On October 24, 2009 at approximately 4:15 a.m. a Nissan was north bound on the Seaford Oyster Bay Expressway when the driver, the son of the owner, saw a license plate in the roadway and attempted to avoid hitting it. The Nissan swerved, lost control and then struck a concrete divider wall. The operator of the vehicle stated that following the one car accident, he collected the license plate and called a tow truck to come remove his vehicle.
Following the accident, the Suffolk operator of the Nissan discovered that the license plate had come from a vehicle that had been involved in an accident on the opposite side of the expressway six days earlier. He filed a lawsuit claiming that the tow truck company that had removed the driver’s vehicle from the first accident had not removed the debris from the roadway properly according to Traffic Law § 1219 (c ).

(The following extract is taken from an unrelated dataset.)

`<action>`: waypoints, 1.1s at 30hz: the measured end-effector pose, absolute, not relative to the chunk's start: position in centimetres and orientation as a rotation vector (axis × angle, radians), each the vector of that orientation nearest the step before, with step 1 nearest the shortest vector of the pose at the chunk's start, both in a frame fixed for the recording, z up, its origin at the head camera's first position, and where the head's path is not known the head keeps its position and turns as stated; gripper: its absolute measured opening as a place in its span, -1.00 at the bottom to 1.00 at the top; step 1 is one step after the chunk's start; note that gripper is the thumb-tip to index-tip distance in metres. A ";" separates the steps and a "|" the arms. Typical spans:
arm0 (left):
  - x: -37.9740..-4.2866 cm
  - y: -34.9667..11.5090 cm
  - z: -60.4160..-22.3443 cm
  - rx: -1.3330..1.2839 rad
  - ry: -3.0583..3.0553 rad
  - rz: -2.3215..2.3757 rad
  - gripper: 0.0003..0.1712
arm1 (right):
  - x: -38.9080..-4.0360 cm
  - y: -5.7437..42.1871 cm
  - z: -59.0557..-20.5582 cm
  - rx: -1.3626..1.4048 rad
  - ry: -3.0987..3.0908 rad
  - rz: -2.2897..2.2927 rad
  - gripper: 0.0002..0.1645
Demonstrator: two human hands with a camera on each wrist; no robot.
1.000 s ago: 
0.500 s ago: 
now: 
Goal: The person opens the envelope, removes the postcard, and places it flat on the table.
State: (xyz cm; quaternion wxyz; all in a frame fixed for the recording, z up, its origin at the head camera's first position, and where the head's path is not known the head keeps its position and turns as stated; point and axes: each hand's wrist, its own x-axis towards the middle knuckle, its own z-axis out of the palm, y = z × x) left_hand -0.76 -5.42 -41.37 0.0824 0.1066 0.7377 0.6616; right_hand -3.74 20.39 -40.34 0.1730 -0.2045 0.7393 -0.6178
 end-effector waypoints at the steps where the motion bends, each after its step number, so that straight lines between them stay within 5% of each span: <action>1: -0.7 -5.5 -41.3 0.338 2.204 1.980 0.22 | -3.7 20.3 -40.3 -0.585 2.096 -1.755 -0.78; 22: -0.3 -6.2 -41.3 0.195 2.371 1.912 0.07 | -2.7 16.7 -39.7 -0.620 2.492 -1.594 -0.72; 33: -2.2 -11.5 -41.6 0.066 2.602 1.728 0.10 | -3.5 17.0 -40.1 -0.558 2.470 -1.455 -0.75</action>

Vehicle and Traffic Law § 1219 (c ) states that “[a]ny person removing a wrecked or damaged vehicle from a highway shall remove any glass or other injurious substance dropped upon the highway from such vehicle”. Several precedent cases were discussed with varying degrees of applications to the accident in question. Ultimately the question at hand deals with the liability of the tow truck driver or the owner of the vehicle from the previous accident to be responsible for any debris that was left in the roadway that could and did cause an additional accident.